The response should be an exact copy of the records, with the pictures removed.

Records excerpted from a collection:
^^^^

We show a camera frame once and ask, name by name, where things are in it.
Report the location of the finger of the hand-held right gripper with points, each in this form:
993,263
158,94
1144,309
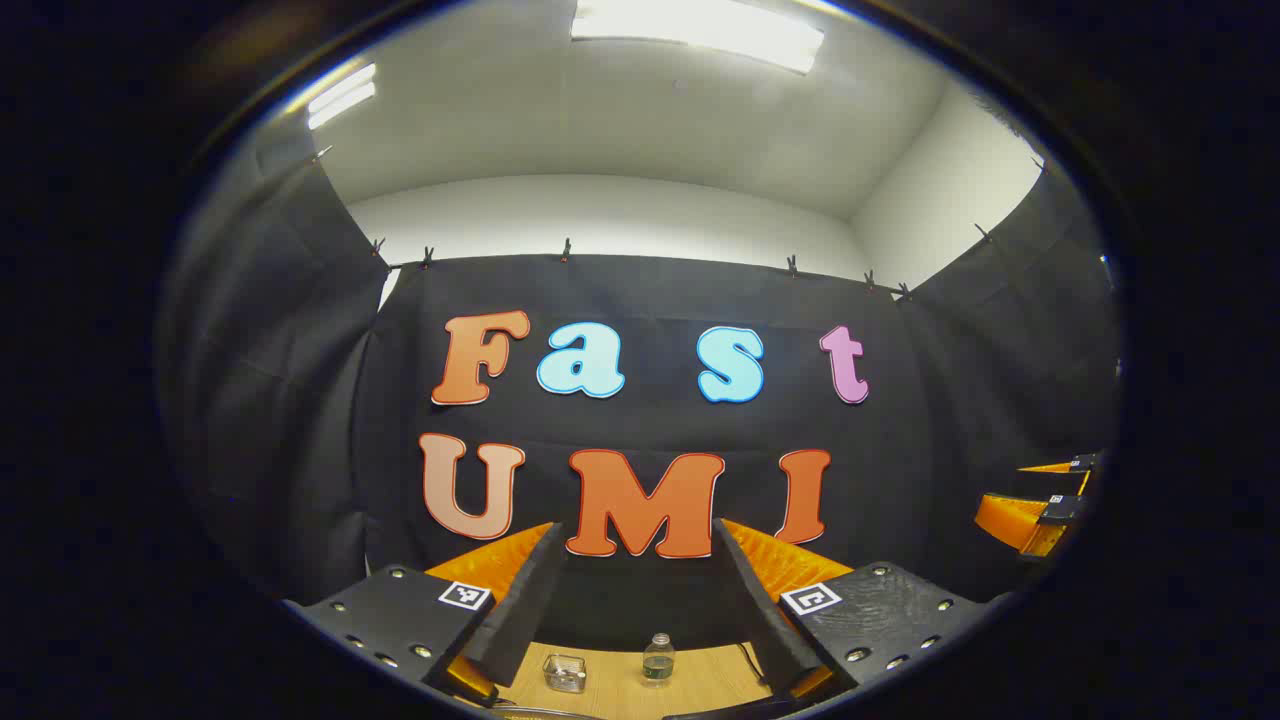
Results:
1010,520
1060,466

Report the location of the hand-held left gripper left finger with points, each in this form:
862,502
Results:
525,610

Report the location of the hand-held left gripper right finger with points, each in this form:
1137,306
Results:
760,620

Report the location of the clear plastic water bottle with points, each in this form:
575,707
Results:
658,665

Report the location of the small ceiling light panel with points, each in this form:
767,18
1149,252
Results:
342,95

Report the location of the large ceiling light panel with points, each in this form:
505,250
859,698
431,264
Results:
700,35

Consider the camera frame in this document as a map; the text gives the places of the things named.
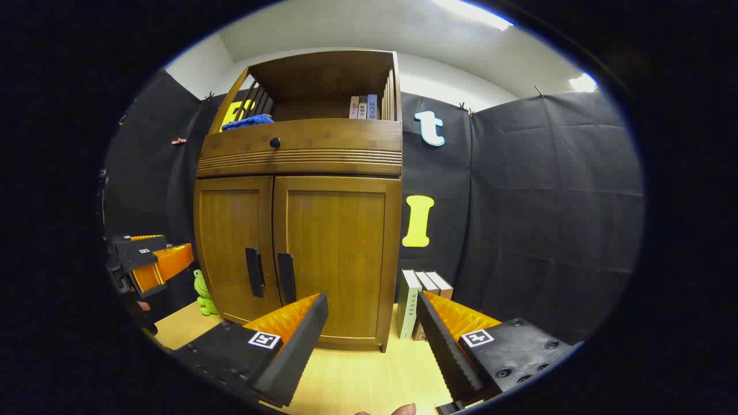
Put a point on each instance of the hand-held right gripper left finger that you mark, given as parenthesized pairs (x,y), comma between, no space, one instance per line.
(300,351)

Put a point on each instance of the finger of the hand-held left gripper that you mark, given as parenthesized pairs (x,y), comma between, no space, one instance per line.
(144,237)
(138,256)

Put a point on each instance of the green frog plush toy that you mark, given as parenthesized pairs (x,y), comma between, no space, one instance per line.
(204,295)

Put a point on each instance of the white green cover book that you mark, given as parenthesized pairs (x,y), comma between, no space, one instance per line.
(408,302)

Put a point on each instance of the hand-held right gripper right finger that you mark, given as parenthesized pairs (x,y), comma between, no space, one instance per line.
(447,351)

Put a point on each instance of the blue folded cloth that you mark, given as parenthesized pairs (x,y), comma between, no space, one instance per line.
(248,121)

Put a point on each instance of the grey spine book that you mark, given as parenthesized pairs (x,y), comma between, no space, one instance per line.
(362,108)

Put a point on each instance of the wooden shoe cabinet door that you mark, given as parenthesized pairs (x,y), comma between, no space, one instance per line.
(340,242)
(230,242)

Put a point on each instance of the brown cover book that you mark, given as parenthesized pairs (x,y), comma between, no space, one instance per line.
(441,285)
(428,282)

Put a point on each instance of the wooden double-door shoe cabinet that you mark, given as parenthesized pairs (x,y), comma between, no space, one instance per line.
(323,141)

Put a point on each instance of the white ceiling light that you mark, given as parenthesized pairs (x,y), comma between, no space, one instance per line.
(583,82)

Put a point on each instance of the black backdrop cloth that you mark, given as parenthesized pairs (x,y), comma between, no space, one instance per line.
(548,202)

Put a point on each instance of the pink spine book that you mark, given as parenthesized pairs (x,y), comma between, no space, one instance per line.
(354,107)

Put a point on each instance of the pale blue spine book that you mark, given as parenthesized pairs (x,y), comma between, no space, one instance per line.
(372,106)

^^^^

◆ **EXERCISE OUTPUT**:
We show a camera frame once and ask, name by name, where things are in it.
Report the location of the finger of the hand-held right gripper with points, each in this form:
993,263
158,94
1144,309
Results:
1010,520
1060,466

Report the location of the hand-held left gripper left finger with points, each in this form:
862,502
Results:
525,610

Report the location of the hand-held left gripper right finger with points, each in this form:
1137,306
Results:
760,620

Report the location of the clear plastic water bottle with points, each in this form:
575,707
Results:
658,665

Report the location of the small ceiling light panel with points, each in this form:
767,18
1149,252
Results:
342,95

Report the location of the large ceiling light panel with points, each in this form:
505,250
859,698
431,264
Results:
700,35

Consider the camera frame in this document as a map; the text gives the places of the things named.
Put a point on each instance of the hand-held right gripper left finger that you mark, given as parenthesized pairs (x,y), comma between, no space, one instance per line.
(300,351)

Put a point on each instance of the finger of the hand-held left gripper that you mark, given as parenthesized pairs (x,y), comma between, no space, one instance per line.
(144,237)
(138,256)

Put a point on each instance of the green frog plush toy that you mark, given as parenthesized pairs (x,y), comma between, no space, one instance per line.
(204,295)

Put a point on each instance of the white green cover book that you mark, given as parenthesized pairs (x,y), comma between, no space, one instance per line.
(408,302)

Put a point on each instance of the hand-held right gripper right finger that you mark, given as parenthesized pairs (x,y), comma between, no space, one instance per line.
(447,351)

Put a point on each instance of the blue folded cloth that you mark, given as parenthesized pairs (x,y), comma between, no space, one instance per line.
(248,121)

Put a point on each instance of the grey spine book that you mark, given as parenthesized pairs (x,y), comma between, no space, one instance per line.
(362,108)

Put a point on each instance of the wooden shoe cabinet door that you mark, given as parenthesized pairs (x,y), comma between, no space, one instance per line.
(340,242)
(230,242)

Put a point on each instance of the brown cover book that you mark, given as parenthesized pairs (x,y), comma between, no space, one instance per line.
(441,285)
(428,282)

Put a point on each instance of the wooden double-door shoe cabinet that you mark, given as parenthesized pairs (x,y), comma between, no space, one instance per line.
(323,141)

Put a point on each instance of the white ceiling light that you mark, given as parenthesized pairs (x,y), comma between, no space, one instance per line.
(583,82)

Put a point on each instance of the black backdrop cloth that you mark, given as parenthesized pairs (x,y), comma between, no space, one instance per line.
(548,202)

Put a point on each instance of the pink spine book that you mark, given as parenthesized pairs (x,y), comma between, no space, one instance per line.
(354,107)

Put a point on each instance of the pale blue spine book that you mark, given as parenthesized pairs (x,y), comma between, no space, one instance per line.
(372,106)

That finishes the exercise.